[Information shown]

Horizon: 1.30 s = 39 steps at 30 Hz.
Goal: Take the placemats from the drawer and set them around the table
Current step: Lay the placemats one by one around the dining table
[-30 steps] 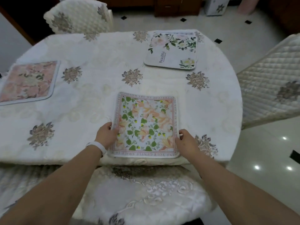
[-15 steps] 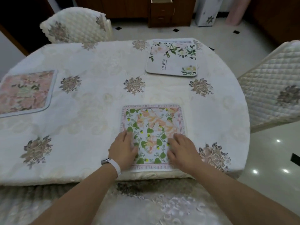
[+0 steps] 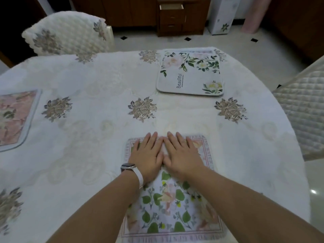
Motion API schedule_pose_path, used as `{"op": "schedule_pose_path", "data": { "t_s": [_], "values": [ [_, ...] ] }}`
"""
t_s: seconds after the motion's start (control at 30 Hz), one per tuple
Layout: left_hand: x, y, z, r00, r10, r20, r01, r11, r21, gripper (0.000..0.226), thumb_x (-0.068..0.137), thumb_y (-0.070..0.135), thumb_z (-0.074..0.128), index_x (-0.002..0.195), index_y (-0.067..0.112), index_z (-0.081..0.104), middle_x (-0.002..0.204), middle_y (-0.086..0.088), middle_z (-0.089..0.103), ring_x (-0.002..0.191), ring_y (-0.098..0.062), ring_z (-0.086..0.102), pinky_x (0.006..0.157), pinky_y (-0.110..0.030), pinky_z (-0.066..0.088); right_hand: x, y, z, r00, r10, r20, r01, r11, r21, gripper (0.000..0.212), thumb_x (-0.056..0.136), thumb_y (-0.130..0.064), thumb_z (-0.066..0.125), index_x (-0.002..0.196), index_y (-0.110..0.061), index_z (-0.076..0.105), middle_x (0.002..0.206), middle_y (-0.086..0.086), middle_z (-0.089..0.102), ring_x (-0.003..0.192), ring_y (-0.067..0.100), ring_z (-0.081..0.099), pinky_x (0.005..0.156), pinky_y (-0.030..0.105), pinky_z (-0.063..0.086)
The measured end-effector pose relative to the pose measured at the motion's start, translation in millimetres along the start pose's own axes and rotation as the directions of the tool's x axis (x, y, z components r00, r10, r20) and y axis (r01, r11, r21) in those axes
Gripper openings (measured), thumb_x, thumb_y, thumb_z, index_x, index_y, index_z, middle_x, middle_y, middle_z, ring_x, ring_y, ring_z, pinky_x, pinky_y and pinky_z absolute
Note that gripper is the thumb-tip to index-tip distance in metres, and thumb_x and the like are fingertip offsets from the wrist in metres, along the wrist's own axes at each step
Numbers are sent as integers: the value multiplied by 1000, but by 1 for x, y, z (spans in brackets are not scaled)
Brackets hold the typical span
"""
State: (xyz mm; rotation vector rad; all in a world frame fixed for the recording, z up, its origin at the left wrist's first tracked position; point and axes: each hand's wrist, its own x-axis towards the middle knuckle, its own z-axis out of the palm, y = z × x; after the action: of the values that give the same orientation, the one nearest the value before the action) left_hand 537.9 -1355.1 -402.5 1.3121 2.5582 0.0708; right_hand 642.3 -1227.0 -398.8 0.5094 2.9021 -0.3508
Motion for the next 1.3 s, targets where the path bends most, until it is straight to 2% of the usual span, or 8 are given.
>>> {"op": "schedule_pose_path", "data": {
  "t_s": [0.17,0.43,0.73,0.83,0.9,1.03,1.2,1.3],
  "values": [
    [11,-11,0,999,-34,-41,33,999,-29,60,97,58,12,154,40,3,163,10,-4,148,-12,-9,120,-44,-3,15,12,-3,996,80,-28,-79,997,25,69,96,-58,15,157,-28,0,165,-5,-6,151,18,-9,121,45,-7],
    [-16,-40,2,985,-166,-45,165,986,-21,79,89,72,4,155,29,-8,162,4,-15,148,-16,-17,121,-44,-1,-15,56,-7,960,272,-66,-263,957,122,77,94,-62,16,157,-19,-1,165,2,-10,150,22,-12,122,40,-3],
    [-102,-19,14,987,-157,-27,154,984,-91,82,90,69,8,152,21,-15,158,0,-25,144,-14,-27,120,-39,-7,-100,33,6,990,141,2,-141,987,75,76,96,-61,12,153,-21,-17,158,3,-29,146,19,-28,122,40,-8],
    [-131,-4,20,992,-129,16,130,990,-50,79,91,66,7,151,22,-19,157,0,-30,143,-14,-31,118,-38,-12,-124,17,11,993,101,63,-102,995,12,74,96,-60,10,153,-20,-18,158,7,-30,143,22,-33,118,38,-16],
    [-145,7,24,998,-65,28,66,997,-44,75,94,62,11,153,21,-12,159,-4,-23,145,-17,-25,117,-41,-10,-137,3,14,997,49,62,-50,999,3,73,98,-58,13,154,-19,-11,159,11,-23,146,27,-26,117,40,-14],
    [-163,33,34,974,212,82,-213,977,4,68,98,51,24,152,10,25,160,-12,20,148,-28,17,111,-47,14,-161,-38,30,991,-118,61,119,993,-10,65,100,-51,31,151,-12,30,159,11,24,147,30,20,113,43,13],
    [-149,29,36,954,301,16,-301,954,1,73,89,48,40,149,8,32,157,-8,28,147,-20,21,111,-44,18,-148,-37,40,988,-151,17,151,988,-14,67,96,-48,38,150,-10,32,158,9,28,147,24,24,113,40,15],
    [-118,23,32,969,246,-5,-246,969,5,68,90,42,37,150,10,32,157,-6,30,147,-19,19,112,-46,15,-116,-31,32,992,-120,34,121,993,-13,65,98,-48,32,151,-10,27,159,10,24,148,24,18,115,40,8]
  ]
}}
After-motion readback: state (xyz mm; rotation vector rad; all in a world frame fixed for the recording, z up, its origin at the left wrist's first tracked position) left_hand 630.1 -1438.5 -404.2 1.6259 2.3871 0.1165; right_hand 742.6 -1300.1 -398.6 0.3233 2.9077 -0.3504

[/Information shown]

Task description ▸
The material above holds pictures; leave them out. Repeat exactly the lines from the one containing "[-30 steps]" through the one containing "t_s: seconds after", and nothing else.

Answer for this exercise ▸
[-30 steps] 
[-15 steps] 
[+0 steps] 
Motion API schedule_pose_path, used as `{"op": "schedule_pose_path", "data": { "t_s": [_], "values": [ [_, ...] ] }}`
"""
t_s: seconds after the motion's start (control at 30 Hz), one per tuple

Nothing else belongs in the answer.